With cloud data transfer costs repeatedly coming up as a concern as we spoke to these large enterprise customers, we made the decision that it was time to invest into incorporating bare metal into our product, as we knew that bandwidth was an order of magnitude cheaper on bare metal.

What is Bare Metal?

Before AWS first stormed onto the scene circa 2006 and popularized “cloud computing” in the market, bare metal was the de-facto standard for powering centralized compute workloads. Bare metal typically refers to servers in their most basic form – machines installed on server racks inside of a data center.

These machines come with the basic physical hardware you need:

  • a CPU (e.g. a 32 core Intel/AMD/ARM chip)
  • physically attached storage (e.g. a 1TB NVME SSD)
  • an IP address and networking equipment (e.g. a 50Gbit NIC) so they can communicate over the internet
  • a server chassis (e.g.

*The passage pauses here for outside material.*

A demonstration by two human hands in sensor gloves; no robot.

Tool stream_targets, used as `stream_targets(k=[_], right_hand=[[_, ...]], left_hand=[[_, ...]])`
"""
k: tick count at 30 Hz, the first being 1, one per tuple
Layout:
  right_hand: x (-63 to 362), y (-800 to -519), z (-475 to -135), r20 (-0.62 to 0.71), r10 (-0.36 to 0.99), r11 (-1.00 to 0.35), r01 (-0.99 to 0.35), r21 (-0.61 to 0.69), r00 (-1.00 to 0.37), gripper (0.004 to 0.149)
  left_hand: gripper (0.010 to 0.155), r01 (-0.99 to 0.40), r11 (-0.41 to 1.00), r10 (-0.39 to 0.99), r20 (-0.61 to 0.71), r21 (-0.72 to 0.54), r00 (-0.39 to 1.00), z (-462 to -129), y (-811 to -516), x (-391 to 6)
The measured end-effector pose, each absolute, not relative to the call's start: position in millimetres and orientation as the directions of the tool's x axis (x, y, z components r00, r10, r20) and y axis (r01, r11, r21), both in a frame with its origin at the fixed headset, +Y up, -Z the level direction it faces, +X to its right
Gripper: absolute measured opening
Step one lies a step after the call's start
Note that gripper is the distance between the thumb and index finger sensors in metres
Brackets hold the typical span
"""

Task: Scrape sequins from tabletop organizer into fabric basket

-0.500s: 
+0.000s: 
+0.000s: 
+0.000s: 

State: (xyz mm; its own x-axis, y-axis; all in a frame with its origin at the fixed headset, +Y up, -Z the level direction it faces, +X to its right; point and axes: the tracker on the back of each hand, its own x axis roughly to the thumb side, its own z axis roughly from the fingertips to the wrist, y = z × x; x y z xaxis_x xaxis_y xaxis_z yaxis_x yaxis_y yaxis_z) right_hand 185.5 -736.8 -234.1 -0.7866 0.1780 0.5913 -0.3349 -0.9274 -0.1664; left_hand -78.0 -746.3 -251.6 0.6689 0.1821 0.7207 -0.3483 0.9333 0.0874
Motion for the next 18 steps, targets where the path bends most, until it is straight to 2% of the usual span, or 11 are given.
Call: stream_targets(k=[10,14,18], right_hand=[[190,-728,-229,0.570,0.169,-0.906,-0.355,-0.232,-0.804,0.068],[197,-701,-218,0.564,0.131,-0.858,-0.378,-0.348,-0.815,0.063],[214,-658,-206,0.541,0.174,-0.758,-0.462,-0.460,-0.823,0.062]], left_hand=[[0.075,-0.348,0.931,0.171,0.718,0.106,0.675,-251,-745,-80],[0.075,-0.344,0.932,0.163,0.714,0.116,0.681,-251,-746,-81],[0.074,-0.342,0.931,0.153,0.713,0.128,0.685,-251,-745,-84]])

HP/Dell server rack) hooked up to power supply and cooling equipment
Server racks in an Equinix data center

In terms of software, you can install a base operating system through custom images or PXE booting, and you typically administer the servers via something like an iDRAC interface.

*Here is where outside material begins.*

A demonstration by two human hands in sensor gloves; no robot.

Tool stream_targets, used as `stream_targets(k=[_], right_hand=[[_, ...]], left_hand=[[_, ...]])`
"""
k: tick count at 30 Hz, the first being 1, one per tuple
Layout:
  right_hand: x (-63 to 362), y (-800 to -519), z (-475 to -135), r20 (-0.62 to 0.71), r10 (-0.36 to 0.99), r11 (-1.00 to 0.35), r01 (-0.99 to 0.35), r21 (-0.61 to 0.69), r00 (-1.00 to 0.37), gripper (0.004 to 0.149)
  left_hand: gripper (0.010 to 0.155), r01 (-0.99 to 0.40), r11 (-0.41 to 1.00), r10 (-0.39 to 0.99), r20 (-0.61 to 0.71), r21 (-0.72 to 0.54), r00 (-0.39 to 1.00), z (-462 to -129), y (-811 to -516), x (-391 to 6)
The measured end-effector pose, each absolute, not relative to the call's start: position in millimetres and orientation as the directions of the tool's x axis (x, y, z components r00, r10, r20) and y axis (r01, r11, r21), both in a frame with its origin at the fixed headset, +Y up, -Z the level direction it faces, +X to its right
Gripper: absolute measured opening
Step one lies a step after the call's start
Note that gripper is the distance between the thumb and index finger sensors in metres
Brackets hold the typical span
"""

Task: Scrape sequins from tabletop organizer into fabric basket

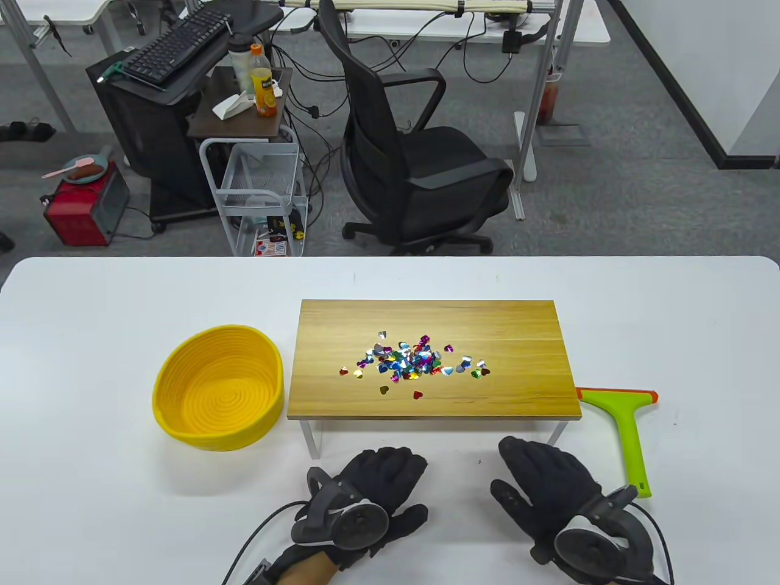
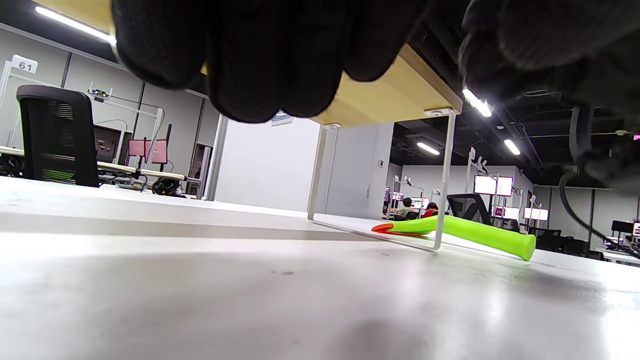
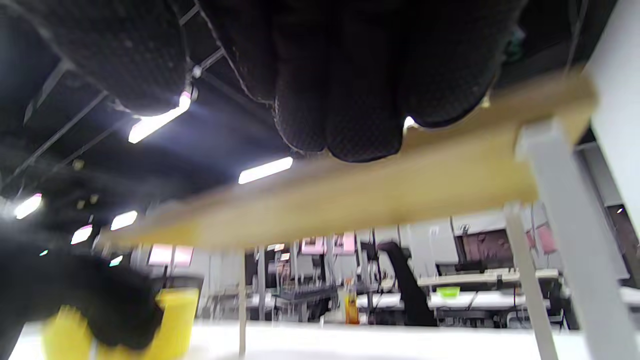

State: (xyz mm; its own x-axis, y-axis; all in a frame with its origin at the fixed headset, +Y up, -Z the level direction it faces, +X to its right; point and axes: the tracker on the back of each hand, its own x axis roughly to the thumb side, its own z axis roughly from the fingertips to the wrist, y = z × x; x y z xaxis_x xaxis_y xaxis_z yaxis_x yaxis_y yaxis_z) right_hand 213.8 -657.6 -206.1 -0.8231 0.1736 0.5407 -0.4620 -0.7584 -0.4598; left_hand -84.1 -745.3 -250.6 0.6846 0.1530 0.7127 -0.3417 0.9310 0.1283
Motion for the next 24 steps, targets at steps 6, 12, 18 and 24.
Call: stream_targets(k=[6,12,18,24], right_hand=[[254,-611,-209,0.344,0.208,-0.725,-0.380,-0.574,-0.916,0.060],[295,-621,-252,0.008,0.229,-0.858,-0.206,-0.470,-0.973,0.062],[319,-663,-292,-0.221,0.170,-0.980,-0.143,-0.135,-0.960,0.071],[336,-700,-319,-0.396,0.029,-0.998,-0.051,0.044,-0.918,0.076]], left_hand=[[0.074,-0.349,0.927,0.153,0.710,0.137,0.687,-250,-744,-85],[0.074,-0.349,0.926,0.149,0.711,0.143,0.687,-249,-744,-84],[0.074,-0.355,0.924,0.157,0.707,0.142,0.690,-250,-744,-84],[0.074,-0.352,0.926,0.156,0.708,0.139,0.688,-250,-745,-84]])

In contrast, cloud is a much more feature-full one-size-fits-all platform containing:

  • Hypervisors that allow you to a rent a slice of a machine without needing to care about the underlying physical core count
  • Separate storage from compute, which allows you to flexibly resize volumes and move them around to other instances
  • Ability to autoscale server instances to meet variable demand, which can reduce the need for capacity planning
  • A plethora of managed infrastructure such as SQL and NoSQL databases, key-value stores, queues, etc
  • Managed service orchestration management (kubernetes and otherwise)

The power and flexibility that the cloud offers makes it the practical choice for the majority of modern applications. In fact, we plan to stick with the cloud for the foreseeable future for our control plane services (the "brains" behind our platform), as the operational simplicity we gain outweighs any cost savings we might benefit from leveraging bare metal.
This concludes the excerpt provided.